La Materialidad de la Imagen

A mediados de noviembre he tenido que escribir una reseña sobre el catálogo de la exposición “Cuerpo y materia”, que bajo la curadoría de María Teresa Constantín, se presentó en Imago – Centro de Arte (Fundación OSDE) de Buenos Aires, en junio de este año. Esta petición realizada por la revista Exit Express (Madrid) coincide con la solicitud que me ha hecho la Facultad de Humanidades de la Universidad Adolfo Ibáñez, para presentar los primeros días de diciembre, las Actas de las Terceras Jornadas de Historia del Arte, realizadas en octubre en Valparaíso.


 



En estas Actas me llama poderosamente la atención la ponencia de Gabriela Siracusano y Marta Maier, “Del obrador al laboratorio, la biblioteca y el archivo.
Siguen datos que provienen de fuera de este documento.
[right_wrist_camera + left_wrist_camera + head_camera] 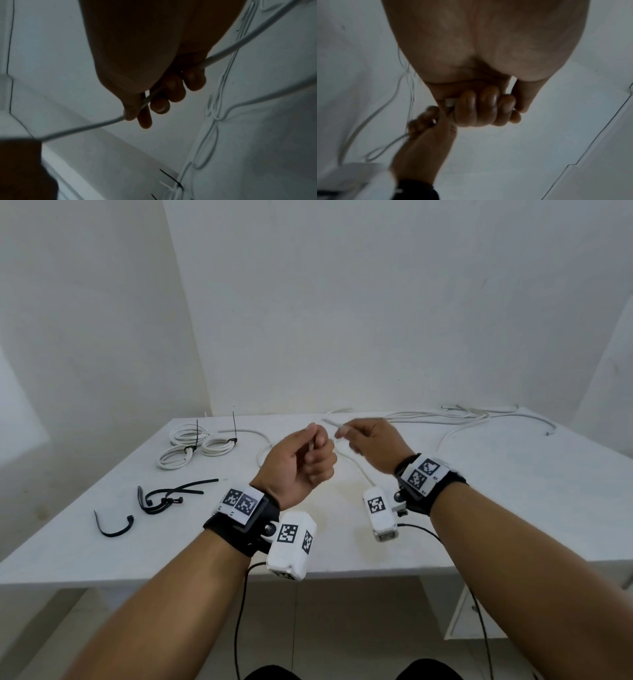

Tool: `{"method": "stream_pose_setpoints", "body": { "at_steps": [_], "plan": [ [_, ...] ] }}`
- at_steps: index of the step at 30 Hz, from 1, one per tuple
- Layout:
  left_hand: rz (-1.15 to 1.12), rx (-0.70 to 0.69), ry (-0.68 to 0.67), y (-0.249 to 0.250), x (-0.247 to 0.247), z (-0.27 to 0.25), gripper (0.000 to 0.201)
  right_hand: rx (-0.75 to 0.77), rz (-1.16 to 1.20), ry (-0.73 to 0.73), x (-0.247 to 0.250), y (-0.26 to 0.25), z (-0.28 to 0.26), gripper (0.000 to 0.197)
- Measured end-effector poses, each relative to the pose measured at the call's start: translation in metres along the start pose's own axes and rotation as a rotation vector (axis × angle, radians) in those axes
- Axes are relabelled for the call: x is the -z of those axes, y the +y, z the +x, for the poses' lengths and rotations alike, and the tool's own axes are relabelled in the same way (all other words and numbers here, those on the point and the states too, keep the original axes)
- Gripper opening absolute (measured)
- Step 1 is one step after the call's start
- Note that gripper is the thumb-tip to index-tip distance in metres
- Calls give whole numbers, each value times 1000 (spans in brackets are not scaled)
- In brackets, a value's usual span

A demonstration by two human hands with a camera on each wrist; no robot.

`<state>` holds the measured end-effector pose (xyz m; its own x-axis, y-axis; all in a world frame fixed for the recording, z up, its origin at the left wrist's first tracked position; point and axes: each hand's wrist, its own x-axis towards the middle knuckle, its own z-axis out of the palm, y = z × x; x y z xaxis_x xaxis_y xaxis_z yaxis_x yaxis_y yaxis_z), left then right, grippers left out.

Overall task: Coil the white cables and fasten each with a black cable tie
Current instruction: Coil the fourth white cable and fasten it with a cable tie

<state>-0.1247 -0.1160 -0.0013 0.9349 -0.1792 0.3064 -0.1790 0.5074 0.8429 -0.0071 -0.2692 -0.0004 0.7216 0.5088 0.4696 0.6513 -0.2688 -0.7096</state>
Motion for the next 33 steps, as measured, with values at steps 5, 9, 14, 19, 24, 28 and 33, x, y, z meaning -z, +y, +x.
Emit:
{"method": "stream_pose_setpoints", "body": {
  "at_steps": [5, 9, 14, 19, 24, 28, 33],
  "plan": [
    [107, -125, 232, 3, -6, 17, 33, -16, -163, -246, -30, -4, -19, 37],
    [264, -253, 478, -2, 16, 30, 37, -19, -257, -356, -39, -9, -26, 29],
    [624, -325, 681, 5, 49, 34, 34, 28, -352, -436, -37, -12, -33, 29],
    [1188, -56, 571, 0, 67, 25, 39, 204, -386, -424, -32, -32, -32, 21],
    [1171, 184, 277, -5, 66, 16, 46, 276, -275, -314, -15, -38, -18, 10],
    [816, 249, 231, -8, 56, 9, 53, 195, -120, -186, 0, -35, -3, 8],
    [534, 164, 123, -4, 34, 8, 51, 127, 42, -87, 8, -27, 10, 7]
  ]
}}
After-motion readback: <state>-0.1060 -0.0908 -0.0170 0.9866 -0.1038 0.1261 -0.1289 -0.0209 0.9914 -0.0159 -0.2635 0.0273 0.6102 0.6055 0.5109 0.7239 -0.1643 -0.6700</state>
Una arqueología del “hacer” artístico”. Es decir, me llama la atención porque las conexiones entre cuerpo y materia en ambos textos me resultaron imposibles de omitir. Si bien, están referidas a objetos diferenciados en el tiempo y en el espacio político.


 


En esta escena chilena, en que el análisis de la condición pictórica hace (la) falta, es preciso reponer en circulación la hipótesis de la política tecnológica de la pintura, sostenida por la obra de Dittborn desde fines de los setenta.


 


 


Gabriela Siracusano y Marta Maier sostienen: “la materialidad de una imagen guarda en sí misma las señas, las marcas, a veces residuales, de intencionalidades y significaciones otorgadas a ella en un tiempo por la voluntad de muchas personas que intervinieron directamente en su fabricación”. Su objeto es el “hacer” de la pintura, pero en aquellas determinaciones que convierten a la materia en un “documento”, que señala la existencia de “una realidad pasada en su supervivencia material presente”. No es casual que este texto esté precedido de un abstract en que se menciona los nombres de Aby Warburg y Carlo Ginzburg respecto de lo que se entendería como un paradigma indiciario.


 


 


Mi propósito es recuperar este paradigma en las obras argentinas que María Teresa Constantin recupera para una muestra, donde la materia aparece como un “refugio exploratorio y expresivo en el cual numerosos artistas hallaron el lugar desde donde decir la dureza de la época o para abrazar luego los cambios que anunciaban la recuperación democrática y el regreso a la palabra”.


 


¿Pero de qué hablan Siracusano y Maier? Inconcientemente, de práctica forense: “la pregunta por “el cuerpo” de la imágenes, lo material inserto en una dimensión histórico-cultural, nos permite ingresar en un universo de sentidos en el que las variables económicas, tecnológicas, sociales y políticas –por nombrar solo algunas- convergen y se dan cita para comprender el hecho artístico de manera integral”. El binomio historia del arte-quimica puede modificar la construcción del objeto. Necesariamente.


 


El análisis de Siracusano y Maier se sostiene en la consideración de una minúscula muestra del sector del manto amarillo del manto de un ángel en una Piedad de autor anónimo flamenco del primer cuarto del siglo XVII, que se encuentra en la colección del Museo de Arte Hispanoamericano “Isaac Fernández Blanco”, de Buenos Aires.


 


Mis conexiones con la muestra de Constantin me hacen pensar en la ampliación de la noción de estratigrafía y en un uso completamente pervertido de su origen. Es lo que llamaré distorsión metodológica interna destinada a provocar una redefinición de los alcances de una “historiografía del presente”, que debe aprender de la especificidad de las prácticas que estudian la “química” de las materialidades puestas en juego en las “piedades” de entre 1976 y 1985.


 


Me aseguro, por cierto, del efecto simbólico de la Piedad del siglo XVII cuyo modelo desfalleciente cubre el imaginario de una pintura que hace ostentación de la corporalidad, mediante narraciones destinadas a desplazar la visibilidad de la obra como documento.